WHAT YOU NEED TO DO: The response must consist of every line of the listing, reproduced verbatim.

ENTRIES PROVIDED:
- - -
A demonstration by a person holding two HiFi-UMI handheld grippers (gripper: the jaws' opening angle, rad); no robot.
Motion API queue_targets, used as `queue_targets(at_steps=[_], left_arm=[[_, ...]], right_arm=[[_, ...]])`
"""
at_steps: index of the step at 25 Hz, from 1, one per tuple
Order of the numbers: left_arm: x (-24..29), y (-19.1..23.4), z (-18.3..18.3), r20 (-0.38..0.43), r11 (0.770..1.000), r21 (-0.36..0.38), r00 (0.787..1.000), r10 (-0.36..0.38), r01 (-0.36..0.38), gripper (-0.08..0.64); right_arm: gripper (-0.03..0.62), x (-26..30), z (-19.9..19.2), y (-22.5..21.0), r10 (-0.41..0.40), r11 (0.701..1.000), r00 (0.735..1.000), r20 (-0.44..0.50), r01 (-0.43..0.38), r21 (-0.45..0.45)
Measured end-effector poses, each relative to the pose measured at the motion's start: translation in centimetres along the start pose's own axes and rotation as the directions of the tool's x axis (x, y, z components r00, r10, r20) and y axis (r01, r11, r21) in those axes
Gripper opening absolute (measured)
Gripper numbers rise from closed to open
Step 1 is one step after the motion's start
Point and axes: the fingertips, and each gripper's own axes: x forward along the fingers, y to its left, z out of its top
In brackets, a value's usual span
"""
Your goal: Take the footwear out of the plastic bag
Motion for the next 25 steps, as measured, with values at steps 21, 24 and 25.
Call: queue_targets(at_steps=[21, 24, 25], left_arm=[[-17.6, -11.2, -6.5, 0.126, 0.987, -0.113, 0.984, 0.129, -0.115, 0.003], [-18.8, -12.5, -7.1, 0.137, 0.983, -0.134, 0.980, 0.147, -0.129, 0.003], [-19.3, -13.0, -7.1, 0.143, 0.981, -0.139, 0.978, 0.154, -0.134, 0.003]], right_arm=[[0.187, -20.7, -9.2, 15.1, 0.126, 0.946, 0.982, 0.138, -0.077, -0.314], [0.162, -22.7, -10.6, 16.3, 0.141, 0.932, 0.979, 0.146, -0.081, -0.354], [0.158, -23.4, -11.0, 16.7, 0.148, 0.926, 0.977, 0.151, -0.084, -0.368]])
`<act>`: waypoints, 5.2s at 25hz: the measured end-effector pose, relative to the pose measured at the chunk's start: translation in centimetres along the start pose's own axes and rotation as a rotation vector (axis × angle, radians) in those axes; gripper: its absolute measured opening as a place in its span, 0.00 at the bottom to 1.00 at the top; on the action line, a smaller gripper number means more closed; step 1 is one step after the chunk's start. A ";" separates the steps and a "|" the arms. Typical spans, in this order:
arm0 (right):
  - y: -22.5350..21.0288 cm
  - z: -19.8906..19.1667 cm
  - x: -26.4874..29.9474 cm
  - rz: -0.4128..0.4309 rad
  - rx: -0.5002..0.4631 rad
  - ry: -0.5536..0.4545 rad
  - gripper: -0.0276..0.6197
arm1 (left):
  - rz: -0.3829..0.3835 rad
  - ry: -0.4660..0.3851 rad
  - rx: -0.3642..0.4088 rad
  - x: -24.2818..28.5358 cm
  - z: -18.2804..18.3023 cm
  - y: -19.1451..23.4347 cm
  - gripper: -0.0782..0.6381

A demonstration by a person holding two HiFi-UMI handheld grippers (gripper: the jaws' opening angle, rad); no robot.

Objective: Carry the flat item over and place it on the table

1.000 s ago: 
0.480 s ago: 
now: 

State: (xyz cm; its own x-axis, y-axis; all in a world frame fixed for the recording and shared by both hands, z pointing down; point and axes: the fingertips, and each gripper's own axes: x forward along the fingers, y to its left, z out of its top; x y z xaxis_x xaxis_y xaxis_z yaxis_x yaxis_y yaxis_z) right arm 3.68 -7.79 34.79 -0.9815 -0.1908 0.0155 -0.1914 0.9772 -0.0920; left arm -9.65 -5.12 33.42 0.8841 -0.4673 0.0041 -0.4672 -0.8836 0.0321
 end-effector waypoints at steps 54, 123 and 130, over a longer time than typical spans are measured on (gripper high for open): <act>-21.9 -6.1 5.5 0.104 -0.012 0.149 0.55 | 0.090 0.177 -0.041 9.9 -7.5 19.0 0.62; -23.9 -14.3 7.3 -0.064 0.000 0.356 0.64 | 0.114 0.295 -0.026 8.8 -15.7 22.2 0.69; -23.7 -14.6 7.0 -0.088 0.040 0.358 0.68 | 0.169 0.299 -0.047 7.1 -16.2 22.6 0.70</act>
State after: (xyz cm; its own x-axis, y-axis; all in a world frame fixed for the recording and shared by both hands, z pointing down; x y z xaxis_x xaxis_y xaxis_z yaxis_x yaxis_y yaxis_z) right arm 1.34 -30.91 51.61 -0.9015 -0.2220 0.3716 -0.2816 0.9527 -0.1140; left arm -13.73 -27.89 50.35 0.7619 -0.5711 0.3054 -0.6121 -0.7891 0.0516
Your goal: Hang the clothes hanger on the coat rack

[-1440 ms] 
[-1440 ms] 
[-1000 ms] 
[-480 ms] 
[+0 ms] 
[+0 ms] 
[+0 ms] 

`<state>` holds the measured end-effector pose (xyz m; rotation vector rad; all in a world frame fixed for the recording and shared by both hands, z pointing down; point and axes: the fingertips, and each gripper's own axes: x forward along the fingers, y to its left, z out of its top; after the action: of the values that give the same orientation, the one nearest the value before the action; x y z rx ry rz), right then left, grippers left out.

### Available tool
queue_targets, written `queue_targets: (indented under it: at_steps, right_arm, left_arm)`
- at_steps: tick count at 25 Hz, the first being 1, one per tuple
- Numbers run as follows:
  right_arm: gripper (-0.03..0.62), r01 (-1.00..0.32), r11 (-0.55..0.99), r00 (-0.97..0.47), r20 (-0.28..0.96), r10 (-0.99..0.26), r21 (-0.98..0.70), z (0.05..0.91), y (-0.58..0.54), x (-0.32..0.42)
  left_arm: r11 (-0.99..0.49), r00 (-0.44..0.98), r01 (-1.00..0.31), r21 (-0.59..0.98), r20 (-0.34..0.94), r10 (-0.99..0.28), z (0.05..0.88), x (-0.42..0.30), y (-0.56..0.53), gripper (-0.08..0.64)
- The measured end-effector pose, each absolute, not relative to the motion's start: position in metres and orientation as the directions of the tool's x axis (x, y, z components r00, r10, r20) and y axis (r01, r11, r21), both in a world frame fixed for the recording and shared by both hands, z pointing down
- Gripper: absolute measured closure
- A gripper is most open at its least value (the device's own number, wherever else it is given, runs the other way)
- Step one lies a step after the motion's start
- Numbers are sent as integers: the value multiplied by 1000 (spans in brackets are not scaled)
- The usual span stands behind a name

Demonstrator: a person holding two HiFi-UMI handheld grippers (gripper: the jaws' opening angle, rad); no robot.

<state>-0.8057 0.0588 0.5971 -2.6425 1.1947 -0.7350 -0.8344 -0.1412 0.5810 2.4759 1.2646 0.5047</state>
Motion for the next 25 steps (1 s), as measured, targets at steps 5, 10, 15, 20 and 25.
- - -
THE COMPLETED TASK:
A demonstration by a person holding two HiFi-UMI handheld grippers (gripper: the jaws' opening angle, rad); no robot.
Motion API queue_targets, used as `queue_targets(at_steps=[_], left_arm=[[_, ...]], right_arm=[[_, ...]])`
"""
at_steps: index of the step at 25 Hz, from 1, one per tuple
Order of the numbers: left_arm: x (-24..29), y (-19.1..23.4), z (-18.3..18.3), r20 (-0.38..0.43), r11 (0.770..1.000), r21 (-0.36..0.38), r00 (0.787..1.000), r10 (-0.36..0.38), r01 (-0.36..0.38), gripper (-0.08..0.64); right_arm: gripper (-0.03..0.62), x (-26..30), z (-19.9..19.2), y (-22.5..21.0), r10 (-0.41..0.40), r11 (0.701..1.000), r00 (0.735..1.000), r20 (-0.44..0.50), r01 (-0.43..0.38), r21 (-0.45..0.45)
Measured end-effector poses, each relative to the pose measured at the motion's start: translation in centimetres along the start pose's own axes and rotation as the directions of the tool's x axis (x, y, z components r00, r10, r20) and y axis (r01, r11, r21) in those axes
Gripper opening absolute (measured)
Gripper numbers rise from closed to open
Step 1 is one step after the motion's start
Point and axes: the fingertips, and each gripper's own axes: x forward along the fingers, y to its left, z out of its top
In brackets, a value's usual span
"""
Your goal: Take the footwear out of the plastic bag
Motion for the next 25 steps, as measured, with values at steps 21, 24 and 25.
Call: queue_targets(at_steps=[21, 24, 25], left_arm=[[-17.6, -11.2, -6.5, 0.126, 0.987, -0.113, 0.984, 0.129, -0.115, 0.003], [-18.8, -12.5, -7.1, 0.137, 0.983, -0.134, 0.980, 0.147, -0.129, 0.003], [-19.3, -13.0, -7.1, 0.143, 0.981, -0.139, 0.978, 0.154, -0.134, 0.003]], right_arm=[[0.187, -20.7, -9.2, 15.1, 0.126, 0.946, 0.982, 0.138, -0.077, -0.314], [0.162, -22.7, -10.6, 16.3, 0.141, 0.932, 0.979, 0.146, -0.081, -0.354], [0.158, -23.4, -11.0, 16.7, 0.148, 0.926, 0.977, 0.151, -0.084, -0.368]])
`<act>`: waypoints, 5.2s at 25hz: the measured end-effector pose, relative to the pose measured at the chunk's start: translation in centimetres along the start pose's own axes and rotation as a rotation vector (axis × angle, radians) in those axes; gripper: its absolute measured opening as a place in its span, 0.00 at the bottom to 1.00 at the top; on the action line, a smaller gripper number means more closed; step 1 is one step after the chunk's start. A ";" separates the steps and a "|" the arms. Typical spans, in this order:
arm0 (right):
  - y: -22.5350..21.0288 cm
  - z: -19.8906..19.1667 cm
  - x: -26.4874..29.9474 cm
  - rz: -0.4128..0.4309 rad
  - rx: -0.5002..0.4631 rad
  - ry: -0.5536..0.4545 rad
  - gripper: -0.0276..0.6197
arm1 (left):
  - rz: -0.3829..0.3835 rad
  - ry: -0.4660..0.3851 rad
  - rx: -0.3642..0.4088 rad
  - x: -24.2818..28.5358 cm
  - z: -18.2804..18.3023 cm
  - y: -19.1451..23.4347 cm
  - gripper: -0.0782..0.6381

A demonstration by a person holding two HiFi-UMI handheld grippers (gripper: the jaws' opening angle, rad); no robot.

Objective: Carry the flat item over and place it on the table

1.000 s ago: 
0.480 s ago: 
now: 

State: (xyz cm; its own x-axis, y-axis; all in a world frame fixed for the recording and shared by both hands, z pointing down; point and axes: the fingertips, and each gripper's own axes: x forward along the fingers, y to its left, z out of its top; x y z xaxis_x xaxis_y xaxis_z yaxis_x yaxis_y yaxis_z) right arm 3.68 -7.79 34.79 -0.9815 -0.1908 0.0155 -0.1914 0.9772 -0.0920; left arm -9.65 -5.12 33.42 0.8841 -0.4673 0.0041 -0.4672 -0.8836 0.0321
 end-effector waypoints at steps 54, 123 and 130, over a longer time than typical spans are measured on (gripper high for open): <act>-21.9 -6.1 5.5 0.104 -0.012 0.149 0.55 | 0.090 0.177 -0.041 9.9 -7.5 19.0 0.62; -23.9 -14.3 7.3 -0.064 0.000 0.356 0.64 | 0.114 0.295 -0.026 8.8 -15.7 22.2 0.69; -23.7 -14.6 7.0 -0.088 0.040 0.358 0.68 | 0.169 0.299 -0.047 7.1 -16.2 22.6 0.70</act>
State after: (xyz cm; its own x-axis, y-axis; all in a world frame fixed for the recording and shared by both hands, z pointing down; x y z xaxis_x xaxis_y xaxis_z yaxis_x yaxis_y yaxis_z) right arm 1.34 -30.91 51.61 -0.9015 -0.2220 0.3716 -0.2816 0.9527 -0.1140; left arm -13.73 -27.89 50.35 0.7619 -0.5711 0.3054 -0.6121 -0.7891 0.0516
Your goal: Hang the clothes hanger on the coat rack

[-1440 ms] 
[-1440 ms] 
[-1000 ms] 
[-480 ms] 
[+0 ms] 
[+0 ms] 
[+0 ms] 

`<state>` holds the measured end-effector pose (xyz m; rotation vector rad; all in a world frame fixed for the recording and shared by both hands, z pointing down; point and axes: the fingertips, and each gripper's own axes: x forward along the fingers, y to its left, z out of its top; after the action: of the values that give the same orientation, the one nearest the value before the action; x y z rx ry rz), right then left, grippers left out.

### Available tool
queue_targets, written `queue_targets: (indented under it: at_steps, right_arm, left_arm)`
- at_steps: tick count at 25 Hz, the first being 1, one per tuple
- Numbers run as follows:
  right_arm: gripper (-0.03..0.62), r01 (-1.00..0.32), r11 (-0.55..0.99), r00 (-0.97..0.47), r20 (-0.28..0.96), r10 (-0.99..0.26), r21 (-0.98..0.70), z (0.05..0.91), y (-0.58..0.54), x (-0.32..0.42)
  left_arm: r11 (-0.99..0.49), r00 (-0.44..0.98), r01 (-1.00..0.31), r21 (-0.59..0.98), r20 (-0.34..0.94), r10 (-0.99..0.28), z (0.05..0.88), x (-0.42..0.30), y (-0.56..0.53), gripper (-0.08..0.64)
- The measured end-effector pose, each absolute, not relative to the motion's start: position in metres and orientation as the directions of the tool's x axis (x, y, z components r00, r10, r20) and y axis (r01, r11, r21), both in a world frame fixed for the recording and shared by both hands, z pointing down
- Gripper: absolute measured closure
- A gripper is most open at its least value (the device's own number, wherever else it is given, runs the other way)
- Step one lies a step after the motion's start
- Numbers are sent as integers: the value multiplied by 1000 (spans in brackets are not scaled)
- The usual span stands behind a name

Demonstrator: a person holding two HiFi-UMI handheld grippers (gripper: the jaws' opening angle, rad); no robot.

<state>-0.8057 0.0588 0.5971 -2.6425 1.1947 -0.7350 -0.8344 -0.1412 0.5810 2.4759 1.2646 0.5047</state>
Motion for the next 25 steps (1 s), as measured, targets at steps 5, 10, 15, 20 and 25.

Besides this answer, the exercise requires nothing else.